Inilah yang menghasilkan warna merah tembaga yang dramatis, sama seperti warna langit saat Matahari terbenam atau terbit.
“Bulan purnama yang bulat sempurna menjadi pengingat akan kebulatan persatuan dan harapan baru,” kata Dosen Budaya China di Universitas Kristen Petra, Sinolog Olivia dikutip dari
Kantor Berita RMOLJateng, Senin, 2 Maret 2026.
Ketika gerhana total terjadi, Bulan yang seharusnya terang benderang justru memancarkan sinar berdarah merah karena cahaya Matahari yang tersebar melalui atmosfer Bumi. Warna merah dalam budaya Tionghoa identik dengan keberuntungan, vitalitas, dan perlindungan dari sial.

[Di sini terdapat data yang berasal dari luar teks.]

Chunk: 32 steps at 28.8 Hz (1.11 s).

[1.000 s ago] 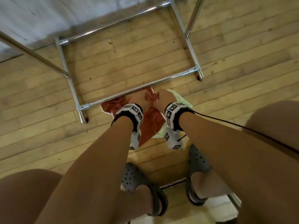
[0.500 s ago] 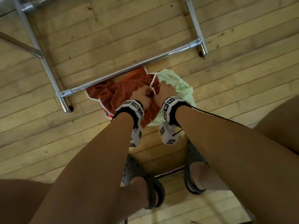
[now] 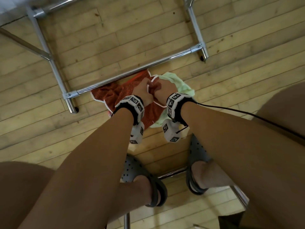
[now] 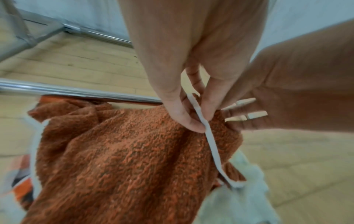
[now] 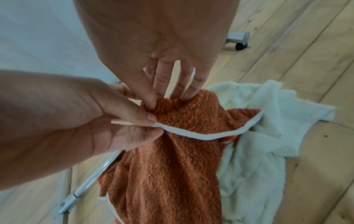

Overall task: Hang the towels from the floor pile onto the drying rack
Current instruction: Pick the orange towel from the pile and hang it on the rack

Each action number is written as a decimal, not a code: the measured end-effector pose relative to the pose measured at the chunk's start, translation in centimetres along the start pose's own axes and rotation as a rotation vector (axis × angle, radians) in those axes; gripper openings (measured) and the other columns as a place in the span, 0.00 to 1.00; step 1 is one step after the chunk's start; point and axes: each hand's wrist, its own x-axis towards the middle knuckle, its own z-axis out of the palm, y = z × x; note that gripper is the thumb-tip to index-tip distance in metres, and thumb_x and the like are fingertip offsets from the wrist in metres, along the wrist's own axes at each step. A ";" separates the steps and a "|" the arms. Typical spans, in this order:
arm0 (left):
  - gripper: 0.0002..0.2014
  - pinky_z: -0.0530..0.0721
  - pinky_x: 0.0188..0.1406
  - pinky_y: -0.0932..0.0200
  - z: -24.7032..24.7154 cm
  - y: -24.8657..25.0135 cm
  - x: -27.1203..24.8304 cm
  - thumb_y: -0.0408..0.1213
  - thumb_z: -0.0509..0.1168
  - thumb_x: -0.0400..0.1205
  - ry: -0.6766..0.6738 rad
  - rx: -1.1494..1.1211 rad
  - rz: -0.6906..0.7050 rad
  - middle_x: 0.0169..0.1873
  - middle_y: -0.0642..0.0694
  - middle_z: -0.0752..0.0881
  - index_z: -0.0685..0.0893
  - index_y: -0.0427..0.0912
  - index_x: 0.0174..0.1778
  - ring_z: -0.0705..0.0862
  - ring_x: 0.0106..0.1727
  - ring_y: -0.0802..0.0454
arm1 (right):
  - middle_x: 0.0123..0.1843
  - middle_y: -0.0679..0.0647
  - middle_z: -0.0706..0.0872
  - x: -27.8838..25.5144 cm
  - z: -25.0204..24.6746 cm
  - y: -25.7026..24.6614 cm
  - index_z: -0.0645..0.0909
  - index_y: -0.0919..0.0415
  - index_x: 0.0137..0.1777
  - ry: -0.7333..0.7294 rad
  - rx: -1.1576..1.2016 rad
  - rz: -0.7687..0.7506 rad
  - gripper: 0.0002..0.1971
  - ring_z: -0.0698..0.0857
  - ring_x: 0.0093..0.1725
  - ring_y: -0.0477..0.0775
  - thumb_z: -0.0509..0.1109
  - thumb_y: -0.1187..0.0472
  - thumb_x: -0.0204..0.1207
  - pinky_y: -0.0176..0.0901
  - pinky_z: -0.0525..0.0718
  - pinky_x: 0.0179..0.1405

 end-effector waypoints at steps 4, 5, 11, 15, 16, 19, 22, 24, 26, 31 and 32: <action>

Dari perspektif Taoisme, perayaan ini semakin kontemplatif. Cap Go Meh (atau Shangyuan Festival) menghormati Tian Guan (Pejabat Langit yang membawa berkah baik), dan cahaya lampion melambangkan keseimbangan
yin dan
yang atau gelap dan terang, kegelapan yang melahirkan cahaya.
Gerhana Bulan total memperkuat filosofi bahwa kegelapan sementara (bayangan Bumi) justru menghasilkan cahaya merah yang hangat. Ini mengingatkan bahwa dalam kegelapan ada potensi transformasi dan kelahiran kembali.
Dalam teks Taois kuno, Bulan purnama mencerminkan keselarasan kosmik bahwa segala sesuatu mengalir sesuai Tao. Bahwa cahaya manusia (lampion) tetap menyala meski langit menunjukkan sisi gelapnya sejenak.
Dalam keheningan kontemplatif ini, filsuf Confucius, 551?"479 SM yang menggagas kepercayaan Khong Hu Cu. Confusius menyebut pentingnya harmoni antara manusia dan alam semesta.
“Kesalahan orang yang unggul seperti Matahari dan Bulan. Mereka memiliki kesalahan, dan setiap orang melihatnya. Mereka berubah dan semua orang akan memandang mereka," kata Confusius.
Ini seperti Matahari dan Bulan yang bergantian. Sebuah perubahan bahkan yang tampak gelap seperti gerhana adalah bagian dari siklus alamiah yang patut dihormati.
Cahaya Cap Go Meh 2026 dirayakan di bawah langit merah. Dalam harmoni
yin-yang, kegelapan bukan akhir, melainkan pintu menuju cahaya yang lebih dalam dan keberuntungan yang sejati.
Cap Go Meh 2026 adalah momen langka dan lebih sakral. Ini adalah sebuah undangan dari alam untuk merayakan tidak hanya dengan lampion di tangan, tapi juga dengan hati yang terbuka pada alur Tao yang tak terucapkan.
Selamat merayakan, semoga cahaya Bulan merah membawa berkah bagi kita semua.